Remove the Fuse: Carefully remove the existing fuse from the fuse holder for the circuit you want to convert. Be sure to follow safety precautions and use appropriate tools.
Install the Circuit Breaker:
- Ensure that the circuit breaker you’ve selected is compatible with the electrical panel. Circuit breakers are manufactured to fit specific panel brands and models, so choose one that matches your panel.
- Install the circuit breaker into an available slot in the electrical panel. Be sure to follow the manufacturer’s instructions for installation and ensure a secure connection.
Wire Connections: Connect the existing circuit wiring to the circuit breaker. The hot wire (usually black or red) should be connected to the breaker’s terminal, and the neutral wire (usually white) should be connected to the neutral bus bar in the panel. Follow proper wiring techniques and use appropriate connectors.
Grounding: Ensure that the circuit is properly grounded. In most cases, the ground wire (usually green or bare) should be connected to the grounding bus bar in the panel.
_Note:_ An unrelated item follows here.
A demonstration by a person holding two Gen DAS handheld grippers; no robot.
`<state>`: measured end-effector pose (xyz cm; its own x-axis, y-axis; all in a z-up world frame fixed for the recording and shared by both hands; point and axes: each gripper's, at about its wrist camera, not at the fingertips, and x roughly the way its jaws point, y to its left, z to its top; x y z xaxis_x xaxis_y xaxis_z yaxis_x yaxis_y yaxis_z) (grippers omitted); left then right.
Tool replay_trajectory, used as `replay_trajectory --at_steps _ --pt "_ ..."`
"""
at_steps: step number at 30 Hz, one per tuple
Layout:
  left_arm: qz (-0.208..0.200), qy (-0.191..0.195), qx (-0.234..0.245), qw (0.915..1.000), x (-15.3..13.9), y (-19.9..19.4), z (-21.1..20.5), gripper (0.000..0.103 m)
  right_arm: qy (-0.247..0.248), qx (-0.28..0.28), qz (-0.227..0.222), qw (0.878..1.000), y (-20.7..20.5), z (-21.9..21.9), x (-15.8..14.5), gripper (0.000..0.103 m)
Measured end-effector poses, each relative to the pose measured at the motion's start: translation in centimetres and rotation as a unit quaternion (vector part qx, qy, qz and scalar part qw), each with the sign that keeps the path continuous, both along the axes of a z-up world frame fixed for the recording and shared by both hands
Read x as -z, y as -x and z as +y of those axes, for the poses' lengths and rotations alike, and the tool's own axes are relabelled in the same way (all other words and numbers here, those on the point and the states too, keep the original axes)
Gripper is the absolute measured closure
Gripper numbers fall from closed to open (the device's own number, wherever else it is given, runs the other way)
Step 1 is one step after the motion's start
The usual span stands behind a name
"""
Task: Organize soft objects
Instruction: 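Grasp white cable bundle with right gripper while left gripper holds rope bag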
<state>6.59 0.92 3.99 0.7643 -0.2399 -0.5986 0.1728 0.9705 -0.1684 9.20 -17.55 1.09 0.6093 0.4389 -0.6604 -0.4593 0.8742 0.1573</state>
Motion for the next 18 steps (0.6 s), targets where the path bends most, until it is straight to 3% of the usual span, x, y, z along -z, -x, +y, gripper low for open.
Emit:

Panel Labeling: Label the circuit breaker in the electrical panel with the circuit’s purpose or destination (e.g., “Kitchen Outlets,” “Living Room Lights”) for future reference.
Testing: After completing the installation, turn the main power back on and test the circuit to ensure it functions correctly.
Compliance: Ensure that the installation complies with local electrical codes and regulations. Some jurisdictions may have specific requirements for circuit breaker installations.

It’s important to note that while it is possible to replace a fuse with a circuit breaker, this task requires electrical expertise and should be performed by a licensed electrician to ensure it is done safely and in compliance with electrical codes. Electrical panels and circuits carry inherent safety risks, and modifications should be made by qualified professionals to prevent hazards and ensure the electrical system’s integrity.